Two years later, I was pregnant with my daughter and preparing for her to join our family. I had weaned myself off my medication and was feeling good with life. However, I was concerned about having to deal with the depression again. Even though the delivery was a breeze, that first night in the hospital was a nightmare. I couldn’t hold still, I couldn’t relax, and I couldn’t calm down. I wanted desperately to go home.

With my daughter, I experienced severe feelings of anxiety. I remember waking my husband up at night and begging him to check on the baby because I thought I could hear her crying. Eventually I got to the point where I felt helpless–I felt like nothing was working. My anxiety medication hadn’t kicked in yet, and I remember begging my husband to check me into a hospital because I felt like I was losing it.
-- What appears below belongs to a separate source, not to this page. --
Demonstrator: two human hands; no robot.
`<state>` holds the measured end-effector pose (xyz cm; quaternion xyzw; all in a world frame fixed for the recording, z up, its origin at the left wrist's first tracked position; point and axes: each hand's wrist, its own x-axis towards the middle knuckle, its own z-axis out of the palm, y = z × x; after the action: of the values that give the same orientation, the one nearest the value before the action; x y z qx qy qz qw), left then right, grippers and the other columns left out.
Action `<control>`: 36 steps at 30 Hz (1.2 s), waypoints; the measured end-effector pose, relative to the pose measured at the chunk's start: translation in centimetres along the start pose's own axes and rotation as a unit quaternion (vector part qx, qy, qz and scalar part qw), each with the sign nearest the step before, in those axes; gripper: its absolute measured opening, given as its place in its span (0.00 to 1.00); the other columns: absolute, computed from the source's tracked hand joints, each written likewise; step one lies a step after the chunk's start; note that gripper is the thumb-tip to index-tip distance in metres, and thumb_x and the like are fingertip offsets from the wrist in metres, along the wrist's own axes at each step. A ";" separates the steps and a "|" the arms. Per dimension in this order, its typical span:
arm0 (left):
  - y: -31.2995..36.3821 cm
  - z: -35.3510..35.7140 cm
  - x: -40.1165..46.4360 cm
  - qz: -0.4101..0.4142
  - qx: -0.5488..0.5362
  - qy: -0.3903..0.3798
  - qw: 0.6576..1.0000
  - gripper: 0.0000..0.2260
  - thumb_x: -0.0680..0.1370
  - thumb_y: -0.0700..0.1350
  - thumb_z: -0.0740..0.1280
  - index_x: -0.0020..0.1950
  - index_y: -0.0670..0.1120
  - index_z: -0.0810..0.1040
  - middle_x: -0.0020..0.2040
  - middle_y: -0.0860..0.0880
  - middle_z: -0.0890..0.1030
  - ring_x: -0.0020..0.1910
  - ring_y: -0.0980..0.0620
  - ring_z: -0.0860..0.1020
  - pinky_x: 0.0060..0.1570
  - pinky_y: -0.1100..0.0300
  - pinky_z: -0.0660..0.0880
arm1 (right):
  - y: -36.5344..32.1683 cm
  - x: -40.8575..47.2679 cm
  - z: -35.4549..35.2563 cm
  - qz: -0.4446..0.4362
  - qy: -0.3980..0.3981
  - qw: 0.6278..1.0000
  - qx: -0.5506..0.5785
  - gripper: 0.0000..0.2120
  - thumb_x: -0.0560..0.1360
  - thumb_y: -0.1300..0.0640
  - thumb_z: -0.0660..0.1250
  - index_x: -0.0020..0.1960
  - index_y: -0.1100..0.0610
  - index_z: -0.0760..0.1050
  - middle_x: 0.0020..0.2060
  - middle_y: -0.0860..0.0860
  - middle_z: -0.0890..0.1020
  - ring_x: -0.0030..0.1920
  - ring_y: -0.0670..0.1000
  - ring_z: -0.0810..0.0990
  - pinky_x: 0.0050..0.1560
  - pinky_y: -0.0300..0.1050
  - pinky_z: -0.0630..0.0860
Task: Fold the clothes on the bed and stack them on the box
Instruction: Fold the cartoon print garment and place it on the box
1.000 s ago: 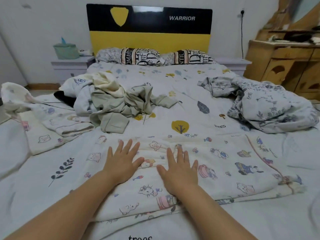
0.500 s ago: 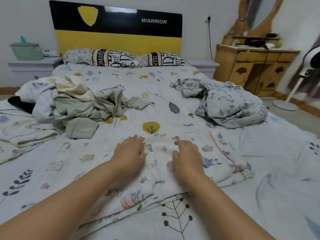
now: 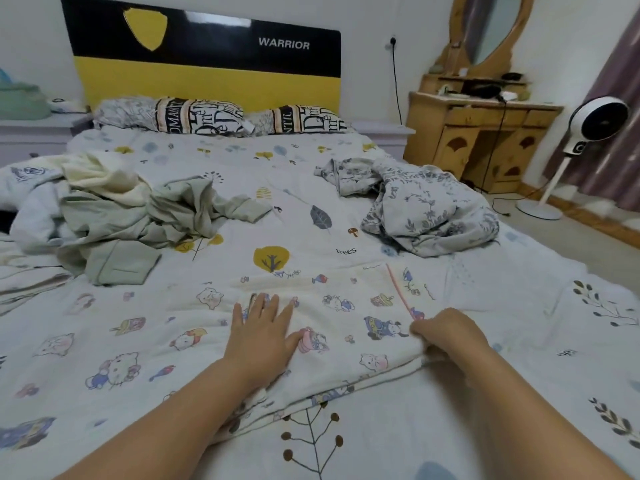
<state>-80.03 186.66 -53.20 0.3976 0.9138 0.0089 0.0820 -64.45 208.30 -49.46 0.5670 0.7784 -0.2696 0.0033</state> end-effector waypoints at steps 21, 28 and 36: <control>-9.5 -6.6 -5.0 -0.179 -0.697 0.153 0.677 0.17 0.83 0.51 0.51 0.52 0.45 0.77 0.49 0.47 0.82 0.40 0.54 0.80 0.38 0.60 0.73 | -15.9 -18.1 7.5 -0.446 -0.003 0.879 0.167 0.08 0.73 0.56 0.64 0.50 0.51 0.67 0.47 0.49 0.79 0.48 0.54 0.77 0.42 0.43 0.67; -15.1 -7.7 -6.7 -0.198 -0.738 0.074 0.641 0.26 0.74 0.63 0.61 0.58 0.43 0.76 0.54 0.44 0.81 0.54 0.44 0.79 0.47 0.53 0.76 | -18.4 -21.9 13.8 -0.546 -0.160 0.823 0.004 0.10 0.75 0.54 0.64 0.54 0.56 0.70 0.53 0.57 0.76 0.55 0.59 0.74 0.47 0.44 0.66; -16.6 -6.2 -6.7 -0.324 -0.269 0.169 0.891 0.24 0.73 0.41 0.68 0.66 0.41 0.64 0.61 0.39 0.73 0.55 0.40 0.74 0.46 0.53 0.70 | -18.0 -18.8 11.9 -0.452 -0.102 0.875 0.139 0.16 0.79 0.56 0.56 0.65 0.52 0.74 0.61 0.50 0.78 0.61 0.49 0.74 0.59 0.39 0.68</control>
<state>-88.50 170.75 -47.45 0.0352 0.9547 0.2941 0.0286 -77.21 182.92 -46.34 0.1172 0.8998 -0.4034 -0.1179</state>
We called a Crisis Line that our local hospital provides, and the Crisis Team provided me with counselors in my area. Over time, the therapy helped get my anxiety under control.

In dealing with my postpartum depression and anxiety, I learned that we never really know what is going on in someone’s head. We all have our struggles, and the most important thing you can do for a person is be there for them. If I knew someone was struggling, I would tell them to just keep reaching for help. If you feel medication isn’t working, try something else to find the help you need. We all have different ways of coping, but you have to look in order to find those things.

I also learned different ways in helping someone out who might be struggling. I feel like in the thick of my anxiety and depression the things that made the biggest difference was someone offering to take my son for the day so I could get a little break, bringing dinner unannounced, or running my errands for me. I think as humans it’s a natural instinct to say “Let me know if you need anything,” but I feel like it was easier to accept help when people offered it in a specific way.

It can be hard to understand something if you’ve never experienced it, but if a woman comes to you and say’s she’s hurting, try to just support her. Let her know you have an open heart to her feelings and emotions. My biggest hope in life is that by talking about postpartum depression and anxiety, we can spread knowledge and acceptance so other women don’t feel alone.